Graham Reid | | 2 min read
In The Sparks Brothers – a documentary about Sparks, the idiosyncratic band of brothers Russ and Ron Mael – British television personality Jonathan Ross says they had “a punk sensibility, a desire to shake things up and make you think”.
The irony is – despite Steve Jones saying in pre-punk days he and fellow Sex Pistol Paul Cook loved Sparks – gobby punk skewered Sparks' glam-pop career in Britain.
As the chronological, detailed and overlong at 135 minutes documentary by British director Edgar Wright (Shaun of the Dead, Hot Fuzz) illustrates, the Maels' career was a bumpy ride from the margins to the mainstream back again when punk washed them aside.
Then they returned with glistening disco-pop, Martyn Ware of Human League and Heaven 17 describing their Giorgio Moroder-produced 79 hit The Number One Song in Heaven as “the absolute apogee of synthesizer pop”.

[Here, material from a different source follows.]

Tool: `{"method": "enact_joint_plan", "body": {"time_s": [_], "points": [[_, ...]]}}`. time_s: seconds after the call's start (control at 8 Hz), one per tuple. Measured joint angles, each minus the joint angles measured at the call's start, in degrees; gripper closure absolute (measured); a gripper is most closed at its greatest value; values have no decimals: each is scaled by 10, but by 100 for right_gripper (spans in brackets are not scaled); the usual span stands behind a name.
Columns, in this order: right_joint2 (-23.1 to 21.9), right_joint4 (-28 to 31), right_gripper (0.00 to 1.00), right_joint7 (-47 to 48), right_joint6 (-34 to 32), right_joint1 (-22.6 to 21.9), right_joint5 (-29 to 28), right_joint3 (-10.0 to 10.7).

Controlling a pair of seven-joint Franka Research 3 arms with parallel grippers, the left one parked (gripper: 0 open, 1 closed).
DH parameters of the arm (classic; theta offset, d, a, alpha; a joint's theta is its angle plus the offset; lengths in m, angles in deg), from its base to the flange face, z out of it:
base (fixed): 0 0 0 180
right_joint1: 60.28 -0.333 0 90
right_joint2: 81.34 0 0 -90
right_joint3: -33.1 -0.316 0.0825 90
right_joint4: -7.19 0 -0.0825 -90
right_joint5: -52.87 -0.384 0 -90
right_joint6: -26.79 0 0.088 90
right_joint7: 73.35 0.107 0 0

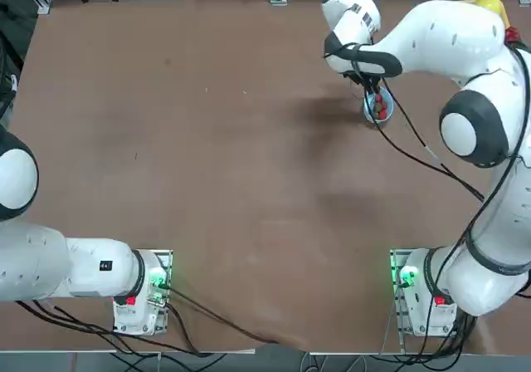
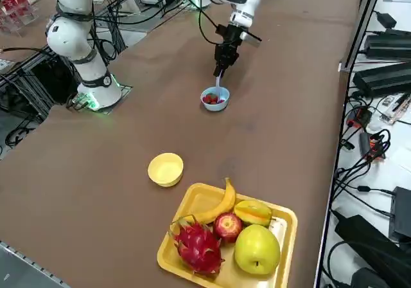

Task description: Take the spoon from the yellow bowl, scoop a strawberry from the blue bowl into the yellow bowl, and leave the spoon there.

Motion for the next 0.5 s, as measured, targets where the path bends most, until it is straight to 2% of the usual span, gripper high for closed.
{"method": "enact_joint_plan", "body": {"time_s": [0.5], "points": [[23,-7,88,-35,-24,-38,42,0]]}}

With singer Russ' pop star looks and keyboard player Ron's eerily detached stage presence and Hitler/Chaplin moustache, Sparks presented an anomalous image parallel to their meticulously crafted music.

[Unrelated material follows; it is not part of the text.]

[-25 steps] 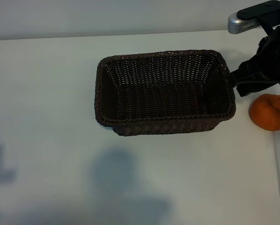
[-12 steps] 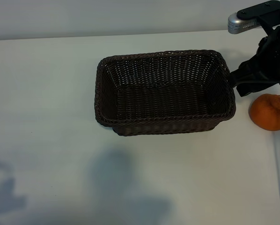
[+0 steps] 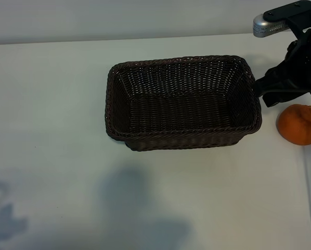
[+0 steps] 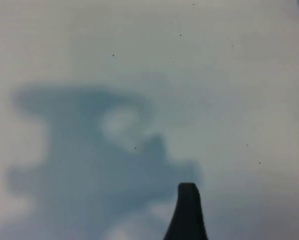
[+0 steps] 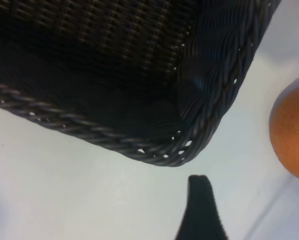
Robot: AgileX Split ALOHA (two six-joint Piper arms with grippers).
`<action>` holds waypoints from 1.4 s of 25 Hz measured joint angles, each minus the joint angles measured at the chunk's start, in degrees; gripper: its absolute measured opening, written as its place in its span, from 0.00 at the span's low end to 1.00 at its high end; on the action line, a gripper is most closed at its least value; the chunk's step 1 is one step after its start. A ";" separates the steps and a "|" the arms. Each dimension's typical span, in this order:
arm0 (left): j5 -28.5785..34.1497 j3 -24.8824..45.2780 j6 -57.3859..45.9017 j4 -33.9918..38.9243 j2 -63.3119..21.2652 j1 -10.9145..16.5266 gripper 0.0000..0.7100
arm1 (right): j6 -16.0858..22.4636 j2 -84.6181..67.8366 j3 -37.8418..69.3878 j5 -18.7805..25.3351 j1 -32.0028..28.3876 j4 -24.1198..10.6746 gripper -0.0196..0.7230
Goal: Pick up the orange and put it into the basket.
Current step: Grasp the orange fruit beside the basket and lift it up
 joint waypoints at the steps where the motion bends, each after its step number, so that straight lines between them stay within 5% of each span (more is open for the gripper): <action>1: 0.00 0.00 0.00 0.00 0.00 0.00 0.83 | 0.00 0.00 0.00 -0.14 0.00 0.00 0.69; 11: 0.00 0.02 0.00 0.01 -7.42 -0.22 0.83 | 0.29 0.00 0.00 -1.20 0.00 -0.11 0.69; 17: 0.24 0.07 0.25 1.59 -13.47 -4.73 0.83 | 1.99 0.00 0.00 -2.39 0.00 -1.03 0.69; 26: 0.24 0.07 0.25 3.28 -13.59 -15.62 0.83 | 14.24 0.19 0.00 -5.39 -0.94 -15.59 0.69; 31: 0.24 0.07 0.25 3.57 -13.59 -17.54 0.83 | 15.16 2.92 0.00 -6.55 -6.23 -15.54 0.69; 35: 0.24 0.07 0.25 3.69 -13.59 -17.61 0.83 | 13.31 5.86 0.00 -6.49 -10.92 -12.08 0.69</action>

They offered Abba's Euro-pop filtered through T. Rex's glam stomp, dance-fed prog-rock with acerbic wit, kitsch with a knowing wink (When Do I Get to Sing 'My Way') and could be elegantly satirical (2002's orchestrated Lil' Beethoven includes the song What Are All These Bands So Angry About?) or shameless bubble-gum fun for classical minimalists.
The documentary charts their career from suburban Los Angeles where they grew up with 50s rock'n'roll, Hollywood movies, the Beatles and French New Wave cinema.

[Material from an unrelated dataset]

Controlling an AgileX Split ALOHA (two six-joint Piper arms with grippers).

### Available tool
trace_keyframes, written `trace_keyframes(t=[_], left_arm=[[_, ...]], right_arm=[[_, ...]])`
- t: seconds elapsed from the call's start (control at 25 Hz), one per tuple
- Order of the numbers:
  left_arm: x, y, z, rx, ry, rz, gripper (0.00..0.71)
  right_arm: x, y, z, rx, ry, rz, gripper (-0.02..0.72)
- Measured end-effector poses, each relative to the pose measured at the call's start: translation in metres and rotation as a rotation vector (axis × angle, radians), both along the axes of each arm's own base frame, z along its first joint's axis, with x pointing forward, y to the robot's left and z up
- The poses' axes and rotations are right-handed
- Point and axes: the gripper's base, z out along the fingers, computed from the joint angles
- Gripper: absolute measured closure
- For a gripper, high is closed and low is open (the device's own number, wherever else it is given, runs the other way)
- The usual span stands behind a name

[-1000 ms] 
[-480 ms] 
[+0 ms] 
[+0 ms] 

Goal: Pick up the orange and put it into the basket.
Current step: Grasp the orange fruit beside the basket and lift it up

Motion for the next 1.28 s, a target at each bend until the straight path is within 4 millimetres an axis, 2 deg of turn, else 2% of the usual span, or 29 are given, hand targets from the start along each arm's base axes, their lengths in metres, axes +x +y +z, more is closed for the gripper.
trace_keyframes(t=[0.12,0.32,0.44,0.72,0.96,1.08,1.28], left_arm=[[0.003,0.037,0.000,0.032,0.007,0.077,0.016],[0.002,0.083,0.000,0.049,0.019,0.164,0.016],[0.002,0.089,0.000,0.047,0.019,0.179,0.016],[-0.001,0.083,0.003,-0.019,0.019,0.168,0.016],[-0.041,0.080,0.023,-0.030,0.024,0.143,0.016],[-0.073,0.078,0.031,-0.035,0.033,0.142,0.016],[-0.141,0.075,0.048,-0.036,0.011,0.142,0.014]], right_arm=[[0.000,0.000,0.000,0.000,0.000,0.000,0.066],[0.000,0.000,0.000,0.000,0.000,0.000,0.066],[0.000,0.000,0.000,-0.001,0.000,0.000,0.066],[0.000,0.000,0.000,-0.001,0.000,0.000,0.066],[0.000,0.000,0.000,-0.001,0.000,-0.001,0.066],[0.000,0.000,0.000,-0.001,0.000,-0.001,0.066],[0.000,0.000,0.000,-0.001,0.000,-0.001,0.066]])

When they went to Britain (Queen opening for them at the Marquee), their 74 album Kimono My House sprung the glam-pomp hit This Town Ain't Big Enough For Both Of Us and screaming teens arrived.
But Sparks' caustic lyrics also appealed to musicians and an older demographic.
In The Sparks Brothers – the story told through home movies, live and studio footage, the witty and unpretentious Maels straight to camera, plus animated passages and stock footage – a legion of pop culture icons acknowledge a band whose influence outstripped its album sales: Beck, producers Tony Visconti (Sparks, T. Rex, Bowie) and Jack Antonoff (Taylor Swift, Lorde), graphic novelist Neil Gaiman, Andy Bell (Erasure) Duran Duran's John Taylor and Nick Rhodes, Go-Go Jane Wiedlin . . .
And in their 70s they haven't slowed down.
They wrote the screenplay and music for the Leos Carax-directed Annette – with Adam Driver, Marion Cotillard (La Vie en Rose) and Simon Helberg (The Big Bang Theory, Florence Foster Jenkins) -- which opened at the Cannes Film Festival this month.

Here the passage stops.